== Segment start ==

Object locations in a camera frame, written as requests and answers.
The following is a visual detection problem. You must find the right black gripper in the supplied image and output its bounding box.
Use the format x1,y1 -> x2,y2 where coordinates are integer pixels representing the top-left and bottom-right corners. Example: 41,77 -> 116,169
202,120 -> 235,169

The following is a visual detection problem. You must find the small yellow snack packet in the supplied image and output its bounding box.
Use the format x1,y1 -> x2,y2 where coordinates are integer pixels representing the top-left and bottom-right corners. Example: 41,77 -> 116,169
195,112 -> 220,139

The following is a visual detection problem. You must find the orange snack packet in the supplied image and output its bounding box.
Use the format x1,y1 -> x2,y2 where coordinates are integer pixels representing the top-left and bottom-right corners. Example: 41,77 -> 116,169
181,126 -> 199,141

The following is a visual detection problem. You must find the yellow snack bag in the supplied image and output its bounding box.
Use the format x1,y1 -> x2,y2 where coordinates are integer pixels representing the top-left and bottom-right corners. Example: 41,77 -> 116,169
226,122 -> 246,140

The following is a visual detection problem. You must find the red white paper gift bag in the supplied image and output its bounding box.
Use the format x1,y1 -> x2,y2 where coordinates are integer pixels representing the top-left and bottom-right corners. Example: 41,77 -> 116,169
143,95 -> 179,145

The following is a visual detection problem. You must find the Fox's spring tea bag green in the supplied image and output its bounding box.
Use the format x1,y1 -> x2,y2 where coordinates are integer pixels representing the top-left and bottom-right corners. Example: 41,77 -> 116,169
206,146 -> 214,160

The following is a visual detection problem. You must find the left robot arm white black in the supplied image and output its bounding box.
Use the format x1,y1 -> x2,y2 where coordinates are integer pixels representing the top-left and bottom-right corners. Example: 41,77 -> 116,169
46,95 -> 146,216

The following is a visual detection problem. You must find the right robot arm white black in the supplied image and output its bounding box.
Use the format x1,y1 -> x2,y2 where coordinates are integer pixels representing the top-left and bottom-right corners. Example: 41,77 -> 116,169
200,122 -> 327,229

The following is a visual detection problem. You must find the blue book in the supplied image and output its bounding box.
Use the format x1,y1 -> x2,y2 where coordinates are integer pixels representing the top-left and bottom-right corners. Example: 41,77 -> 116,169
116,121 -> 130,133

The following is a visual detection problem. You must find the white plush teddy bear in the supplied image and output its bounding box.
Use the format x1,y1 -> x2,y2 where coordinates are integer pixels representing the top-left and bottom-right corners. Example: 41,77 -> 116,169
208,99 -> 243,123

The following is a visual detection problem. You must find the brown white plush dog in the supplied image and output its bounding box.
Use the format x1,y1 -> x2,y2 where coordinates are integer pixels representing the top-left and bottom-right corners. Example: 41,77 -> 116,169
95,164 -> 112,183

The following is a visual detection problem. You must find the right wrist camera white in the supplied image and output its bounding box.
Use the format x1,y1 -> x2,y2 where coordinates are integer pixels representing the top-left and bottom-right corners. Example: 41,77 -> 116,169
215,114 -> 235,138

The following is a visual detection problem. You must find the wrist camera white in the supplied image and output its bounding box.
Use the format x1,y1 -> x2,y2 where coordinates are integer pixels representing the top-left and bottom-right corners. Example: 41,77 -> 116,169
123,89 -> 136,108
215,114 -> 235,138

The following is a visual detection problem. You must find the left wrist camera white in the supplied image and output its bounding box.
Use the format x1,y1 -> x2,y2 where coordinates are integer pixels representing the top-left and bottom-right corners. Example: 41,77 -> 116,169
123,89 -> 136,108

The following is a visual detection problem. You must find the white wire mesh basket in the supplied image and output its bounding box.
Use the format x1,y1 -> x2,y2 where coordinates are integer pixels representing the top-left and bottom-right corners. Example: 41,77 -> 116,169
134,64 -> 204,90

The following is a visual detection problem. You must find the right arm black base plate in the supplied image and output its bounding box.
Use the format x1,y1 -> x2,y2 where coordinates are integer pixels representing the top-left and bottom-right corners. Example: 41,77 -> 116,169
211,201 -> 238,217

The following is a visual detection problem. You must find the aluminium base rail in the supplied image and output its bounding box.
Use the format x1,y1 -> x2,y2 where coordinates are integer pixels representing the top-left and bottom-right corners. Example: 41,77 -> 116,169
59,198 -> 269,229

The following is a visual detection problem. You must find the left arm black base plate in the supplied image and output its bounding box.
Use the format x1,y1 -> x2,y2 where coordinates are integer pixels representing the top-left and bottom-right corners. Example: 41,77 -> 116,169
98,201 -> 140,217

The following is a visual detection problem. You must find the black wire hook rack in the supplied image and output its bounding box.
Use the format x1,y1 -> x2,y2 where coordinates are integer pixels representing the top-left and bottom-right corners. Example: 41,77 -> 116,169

== Segment end ==

## The problem
Lines in the data that include the word "base" should all be copied.

## Response to the exercise
The following is a visual detection problem. You must find the right arm black base plate in the supplied image and output its bounding box.
The following is a visual detection problem. You must find the aluminium base rail in the supplied image and output its bounding box.
The following is a visual detection problem. You must find the left arm black base plate in the supplied image and output its bounding box.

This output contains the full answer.